→ Task objective
Take every line from the listing below that contains "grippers".

→ Information supplied
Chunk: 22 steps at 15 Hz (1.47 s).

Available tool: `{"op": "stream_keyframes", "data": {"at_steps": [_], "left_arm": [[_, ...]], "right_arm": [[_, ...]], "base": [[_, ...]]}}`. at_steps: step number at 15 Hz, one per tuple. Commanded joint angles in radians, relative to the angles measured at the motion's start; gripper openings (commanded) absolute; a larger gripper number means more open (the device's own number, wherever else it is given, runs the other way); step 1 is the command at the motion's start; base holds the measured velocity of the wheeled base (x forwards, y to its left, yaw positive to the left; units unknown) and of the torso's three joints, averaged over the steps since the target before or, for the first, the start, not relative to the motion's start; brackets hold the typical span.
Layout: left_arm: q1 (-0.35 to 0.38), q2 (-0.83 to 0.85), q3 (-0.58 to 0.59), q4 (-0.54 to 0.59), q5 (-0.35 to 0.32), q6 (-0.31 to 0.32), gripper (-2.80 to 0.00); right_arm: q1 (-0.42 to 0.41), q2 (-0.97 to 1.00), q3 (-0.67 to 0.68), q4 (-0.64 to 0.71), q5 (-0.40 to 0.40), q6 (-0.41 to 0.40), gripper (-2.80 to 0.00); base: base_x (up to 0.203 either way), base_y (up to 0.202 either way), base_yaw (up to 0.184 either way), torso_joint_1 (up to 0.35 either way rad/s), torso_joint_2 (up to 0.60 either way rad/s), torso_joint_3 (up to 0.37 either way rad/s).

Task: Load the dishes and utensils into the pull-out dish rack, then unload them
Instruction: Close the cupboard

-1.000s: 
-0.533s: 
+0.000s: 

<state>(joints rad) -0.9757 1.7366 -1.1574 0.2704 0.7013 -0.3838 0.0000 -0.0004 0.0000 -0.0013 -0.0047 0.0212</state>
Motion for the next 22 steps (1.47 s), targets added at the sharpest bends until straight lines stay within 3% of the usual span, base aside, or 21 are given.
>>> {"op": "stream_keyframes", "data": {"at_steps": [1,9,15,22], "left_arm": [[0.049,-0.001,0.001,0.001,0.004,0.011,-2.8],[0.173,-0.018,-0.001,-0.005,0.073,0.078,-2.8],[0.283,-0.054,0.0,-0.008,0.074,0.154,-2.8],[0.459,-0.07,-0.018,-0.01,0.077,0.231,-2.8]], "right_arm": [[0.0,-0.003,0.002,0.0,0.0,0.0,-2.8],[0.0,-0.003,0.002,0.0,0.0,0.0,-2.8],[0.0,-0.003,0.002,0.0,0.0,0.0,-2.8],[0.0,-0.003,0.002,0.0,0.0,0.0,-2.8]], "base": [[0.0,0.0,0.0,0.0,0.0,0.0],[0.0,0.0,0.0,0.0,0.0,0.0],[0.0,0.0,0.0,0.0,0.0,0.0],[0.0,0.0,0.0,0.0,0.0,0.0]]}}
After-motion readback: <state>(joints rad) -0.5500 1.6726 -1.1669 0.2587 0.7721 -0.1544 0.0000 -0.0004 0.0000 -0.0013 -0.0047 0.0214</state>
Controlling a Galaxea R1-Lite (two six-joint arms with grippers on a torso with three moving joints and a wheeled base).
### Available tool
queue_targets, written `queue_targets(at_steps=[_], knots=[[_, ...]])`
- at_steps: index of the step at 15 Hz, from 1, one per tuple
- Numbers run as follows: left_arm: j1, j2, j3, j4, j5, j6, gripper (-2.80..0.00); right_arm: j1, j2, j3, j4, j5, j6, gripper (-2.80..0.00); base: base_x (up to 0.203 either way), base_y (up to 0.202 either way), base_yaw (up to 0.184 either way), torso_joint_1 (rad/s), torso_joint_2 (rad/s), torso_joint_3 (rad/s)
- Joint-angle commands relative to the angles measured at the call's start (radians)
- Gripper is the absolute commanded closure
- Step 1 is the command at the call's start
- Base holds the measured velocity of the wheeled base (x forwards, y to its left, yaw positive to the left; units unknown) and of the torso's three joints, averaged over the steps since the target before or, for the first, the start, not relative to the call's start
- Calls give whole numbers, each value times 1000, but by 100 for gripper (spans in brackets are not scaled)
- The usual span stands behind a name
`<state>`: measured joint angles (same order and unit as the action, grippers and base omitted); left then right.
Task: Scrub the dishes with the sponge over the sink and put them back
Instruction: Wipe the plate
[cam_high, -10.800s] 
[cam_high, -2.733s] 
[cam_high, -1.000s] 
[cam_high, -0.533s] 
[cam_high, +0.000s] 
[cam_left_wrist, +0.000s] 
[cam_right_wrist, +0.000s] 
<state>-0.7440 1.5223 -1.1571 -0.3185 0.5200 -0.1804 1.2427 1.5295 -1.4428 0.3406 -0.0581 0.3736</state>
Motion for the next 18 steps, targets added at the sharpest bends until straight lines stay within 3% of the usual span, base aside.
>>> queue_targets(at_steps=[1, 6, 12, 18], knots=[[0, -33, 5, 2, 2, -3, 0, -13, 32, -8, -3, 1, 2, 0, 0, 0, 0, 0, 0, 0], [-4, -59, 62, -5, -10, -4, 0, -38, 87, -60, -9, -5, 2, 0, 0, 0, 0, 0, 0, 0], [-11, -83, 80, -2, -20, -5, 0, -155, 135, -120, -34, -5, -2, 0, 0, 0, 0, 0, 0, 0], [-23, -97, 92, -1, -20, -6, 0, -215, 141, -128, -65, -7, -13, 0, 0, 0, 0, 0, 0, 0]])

→ Exercise response
Controlling a Galaxea R1-Lite (two six-joint arms with grippers on a torso with three moving joints and a wheeled base).
`<state>`: measured joint angles (same order and unit as the action, grippers and base omitted); left then right.

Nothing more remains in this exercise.